United States Court of Appeals, Ninth Circuit
Apr 27, 1992
961 F.2d 218 (9th Cir. 1992)

Opinion


961 F.2d 218 (9th Cir. 1992) Hai WAKNINE, Plaintiff/Appellant, v. Daryl GATES, et al., Defendants/Appellees. No. 90-56365. United States Court of Appeals, Ninth Circuit April 27, 1992

Editorial Note:

This opinion appears in the Federal reporter in a table titled "Table of Decisions Without Reported Opinions". (See FI CTA9 Rule 36-3 regarding use of unpublished opinions)

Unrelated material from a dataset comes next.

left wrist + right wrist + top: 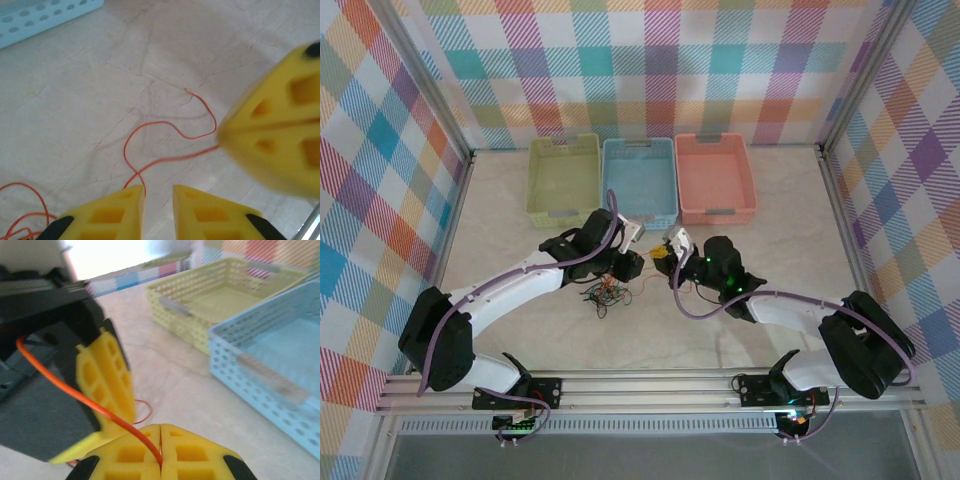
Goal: Untangle the cables
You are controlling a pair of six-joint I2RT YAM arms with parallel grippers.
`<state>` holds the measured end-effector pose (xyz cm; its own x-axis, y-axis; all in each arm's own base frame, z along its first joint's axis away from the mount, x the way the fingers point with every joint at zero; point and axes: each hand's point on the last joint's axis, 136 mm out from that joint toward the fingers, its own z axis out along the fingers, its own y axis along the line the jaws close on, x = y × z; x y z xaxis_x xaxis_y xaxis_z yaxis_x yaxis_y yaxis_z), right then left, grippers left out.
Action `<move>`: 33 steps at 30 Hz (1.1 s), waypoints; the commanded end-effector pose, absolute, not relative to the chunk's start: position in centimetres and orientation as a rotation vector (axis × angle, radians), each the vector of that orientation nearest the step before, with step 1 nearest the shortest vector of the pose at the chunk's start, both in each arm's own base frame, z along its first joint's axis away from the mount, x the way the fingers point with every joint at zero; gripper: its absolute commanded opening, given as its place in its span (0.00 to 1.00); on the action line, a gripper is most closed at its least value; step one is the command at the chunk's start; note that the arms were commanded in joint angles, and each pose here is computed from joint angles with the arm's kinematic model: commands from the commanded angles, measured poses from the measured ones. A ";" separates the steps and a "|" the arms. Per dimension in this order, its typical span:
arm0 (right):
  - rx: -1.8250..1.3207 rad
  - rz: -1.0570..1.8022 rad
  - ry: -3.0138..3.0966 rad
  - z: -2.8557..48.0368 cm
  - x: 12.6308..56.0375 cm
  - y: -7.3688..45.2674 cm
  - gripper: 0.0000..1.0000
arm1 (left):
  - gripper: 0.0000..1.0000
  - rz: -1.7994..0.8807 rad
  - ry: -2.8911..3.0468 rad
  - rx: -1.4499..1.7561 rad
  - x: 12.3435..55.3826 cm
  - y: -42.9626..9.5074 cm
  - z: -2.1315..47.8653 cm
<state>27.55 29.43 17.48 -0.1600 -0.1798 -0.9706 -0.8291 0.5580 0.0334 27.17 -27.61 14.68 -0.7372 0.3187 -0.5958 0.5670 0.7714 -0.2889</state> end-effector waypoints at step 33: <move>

Argued and Submitted April 9, 1992.

As Amended on Denial of Rehearing and Rehearing

En Banc Aug. 27, 1992.

Appeal from the United States District Court For the Central District of California; No. CV 89-1853-JGD, John G. Davies, District Judge, Presiding.

C.D.Cal.

REVERSED AND REMANDED.

Before PREGERSON, D.W. NELSON and WIGGINS, Circuit Judges.

OVERVIEW

The genesis of this case is a 42 U.S.C. § 1983 action brought by Hai Waknine (Waknine) against various municipal defendants, including police chief Daryl Gates (collectively Gates), for alleged Fourth Amendment violations. The jury verdict was in favor of defendants. Today we reverse the judgment and remand the case for a new trial because of improper statements made by defense counsel in closing argument.

FACTUAL AND PROCEDURAL BACKGROUND

Since this appeal focuses on the events at trial, specifically the actions of the district judge and defense counsel, the underlying facts of this case are not particularly relevant. The relevant procedural events are as follows.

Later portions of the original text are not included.